1. 1-Speaker - looks to be some issue internal to the case: what's the back of the speaker made off because I'll have to drill and cut it away from the hardwood case? (what wood was used)
Reply -> you mentioned amp but this reference seems to be about the speaker. If you use the method you plan to use, the entire speaker cabinet will be ruined. Looks like Cosmic has used a sealed box with the speaker driver bolted in from the outside. You may want to carefully remove the speaker grill, unscrew and take out the driver and then investigate.

2. VU meters light up but the needles don't jump about.
Reply -> VU meters are usually powered by a small circuit or directly from the speaker outputs. You will have to investigate whether the VU meters are receiving volts from the amp circuitry. If the meters are receiving volts, then the meters themselves may be faulty, if they are not receiving volts, then you will have to check the circuits that feed them

3. Sound on both channels is emitted only in 'A+B' mode by connecting one speaker to the 'Right' port of each channel. I can't run two speakers on the same Channel (A or B). The 'Left' port seems to be broken.
Reply -> the speaker selector and the binding posts need to be checked
Let me tell you how i started - when i was a little, i used to sit and watch my father repairing or building stuff. I used to sit with him for hours listening to his tests and watch his calibration sessions. I used to ask him many questions (at times he used to get angry and chase me away, when some calibration steps were not falling in place, only to cool down and call me back when order was restored) and he used to graciously and meticulously explain everything to me. When I grew a little bigger, i think around the time when I was in third standard he would take me along to the British council library and let me roam around in the Radio and Hi-Fi section. He would let me take a book of my choice (often a circuit book) which I would sit and stare at for hours, and ask him questions about designs, etc. That's from where my knowledge came. Later on, I decided not to make electronics a career (he was very angry about this as he thought he was grooming the next big electronics engineer) but all this knowledge proved useful from a hobby perspective. Another important part of the hobby (and is often ignored) is that my father and I used to sit on the weekends and listen to record after record. I have come across a lot of folk into DIY who are more interested in sound and aren't really interested in music. What you hear is the outcome of your creation and that too should be enjoyed :)

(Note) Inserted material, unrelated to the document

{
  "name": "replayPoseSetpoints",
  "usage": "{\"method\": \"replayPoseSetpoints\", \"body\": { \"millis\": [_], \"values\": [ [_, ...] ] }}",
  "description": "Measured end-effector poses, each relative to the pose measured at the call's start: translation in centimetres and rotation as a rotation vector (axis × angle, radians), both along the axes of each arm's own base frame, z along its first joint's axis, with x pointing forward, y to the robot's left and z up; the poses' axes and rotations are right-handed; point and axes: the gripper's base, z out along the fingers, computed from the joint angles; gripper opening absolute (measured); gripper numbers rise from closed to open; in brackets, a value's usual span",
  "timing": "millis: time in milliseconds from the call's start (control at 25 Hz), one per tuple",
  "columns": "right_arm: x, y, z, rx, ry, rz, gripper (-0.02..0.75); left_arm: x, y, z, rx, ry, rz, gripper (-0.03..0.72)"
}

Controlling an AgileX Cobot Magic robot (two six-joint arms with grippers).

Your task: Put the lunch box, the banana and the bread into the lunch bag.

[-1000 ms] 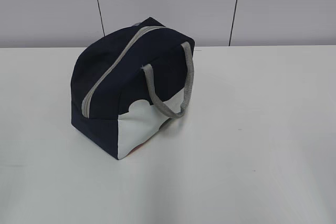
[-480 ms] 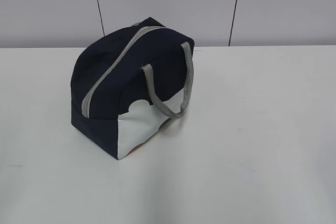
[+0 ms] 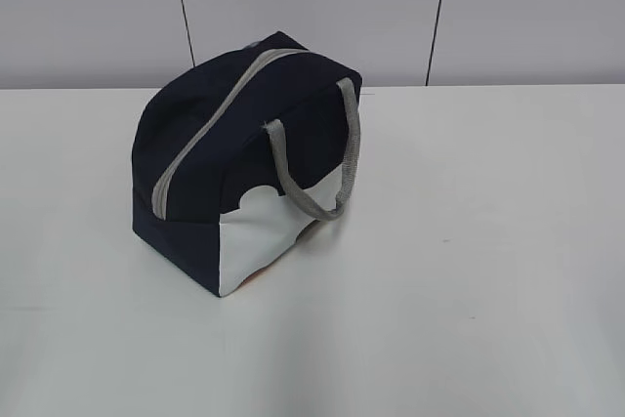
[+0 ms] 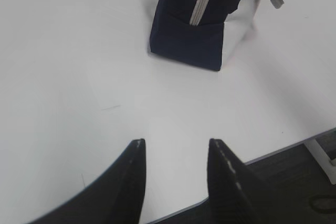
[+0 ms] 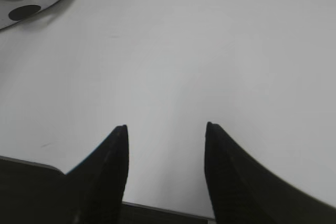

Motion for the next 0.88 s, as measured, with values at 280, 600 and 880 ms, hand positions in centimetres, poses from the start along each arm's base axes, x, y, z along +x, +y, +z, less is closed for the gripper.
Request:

Not to worry, even though these old school methods (and we are talking 1971 to around 1979 here) do not exist any more, you can create this virtual father-son scenario by using YouTube. There are so many informative videos out there that talk about almost everything around electronics.

Before actually looking up equipment, one must develop some basic skills - understanding of basic electronics, the ability to understand schematics and wiring, component identification (and with it, the ability to decipher component values), the knowledge of how to test (will involve an investment in some basic test equipment), how to solder and de-solder, etc. Also I often advise little kids to start building small LED based projects without transistors and then progress to transistor based LED projects and move up the chain with buzzer projects, etc. One has to progress through the ranks of learning, like a guitarist or cricketer. One cannot become a Joe Satriani after 10 minutes of guitar lessons and neither can one become a test cricketer with some basic training and net sessions. As knowledge and experience builds, you will eventually become very good at your trade.

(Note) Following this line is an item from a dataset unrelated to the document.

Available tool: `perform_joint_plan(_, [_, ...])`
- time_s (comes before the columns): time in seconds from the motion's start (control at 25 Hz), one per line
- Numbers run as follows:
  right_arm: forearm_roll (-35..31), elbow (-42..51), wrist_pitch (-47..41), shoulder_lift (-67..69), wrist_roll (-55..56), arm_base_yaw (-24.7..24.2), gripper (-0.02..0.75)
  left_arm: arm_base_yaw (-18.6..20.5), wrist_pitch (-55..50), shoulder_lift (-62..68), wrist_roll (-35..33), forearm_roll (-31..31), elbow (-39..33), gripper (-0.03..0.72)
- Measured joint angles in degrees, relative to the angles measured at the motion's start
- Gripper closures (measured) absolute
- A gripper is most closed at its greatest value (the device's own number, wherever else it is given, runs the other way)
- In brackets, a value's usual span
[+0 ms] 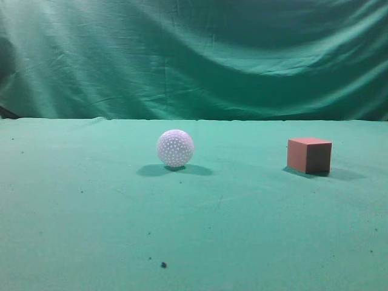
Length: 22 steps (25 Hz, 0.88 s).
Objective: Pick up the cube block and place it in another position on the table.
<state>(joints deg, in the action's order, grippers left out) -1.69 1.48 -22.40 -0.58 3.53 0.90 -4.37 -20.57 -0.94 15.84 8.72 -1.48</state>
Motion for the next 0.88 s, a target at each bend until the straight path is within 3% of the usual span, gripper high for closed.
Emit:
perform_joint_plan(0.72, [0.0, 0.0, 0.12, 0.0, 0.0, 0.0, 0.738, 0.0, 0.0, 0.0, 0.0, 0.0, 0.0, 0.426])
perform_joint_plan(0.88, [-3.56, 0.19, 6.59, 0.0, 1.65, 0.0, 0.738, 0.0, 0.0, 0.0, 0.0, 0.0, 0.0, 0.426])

With regard to amplifiers (this is where my expertise is). it is important to understand amplifier design philosophy first. What are the elements that make up typical amplifier (assuming we are talking about solid state here) - you will come across terms like preamplifier, power amplifier, power supply, integrated, discrete and if you drill down further, input selector, gain stages, tone stages, equalization, level and balance control stages, pre-driver stages, driver stages, output stages, protection stages, level indication stages, bias and a lot more.

Note: A person good at Amplifier repairs (or as a matter of fact, any kind of repair) is somewhat similar to a doctor. The capability of a good doctor lies in his/her ability to diagnose correctly and thereafter tie up the diagnosis with an effective prescription. We often go to more experienced doctors as their success rates for both diagnosis and prescription are much higher. Amplifier repair success can be achieved only with correct diagnosis and the associated remedies. I have noticed most modern techs are PCB replacement specialists (they will tell you that the board is gone and needs to be changed). This type of approach is of no use (these techs are only skilled with disconnecting and connecting wires). You should aim to develop component-level diagnostic and repair skills. Also I have come across repairers who shout "Eureka" on finding a defective component, replace the same, bolt up the box and declare the amplifier as 'fixed'. This is a wrong approach, though it may work in some cases, if the repairer is lucky. More often than not, failure may be due to a chain of events and the root cause/s would need to be identified and fixed as well. Always look to restore, never to repair. Then you should be able to repair any amplifier and be good at it :)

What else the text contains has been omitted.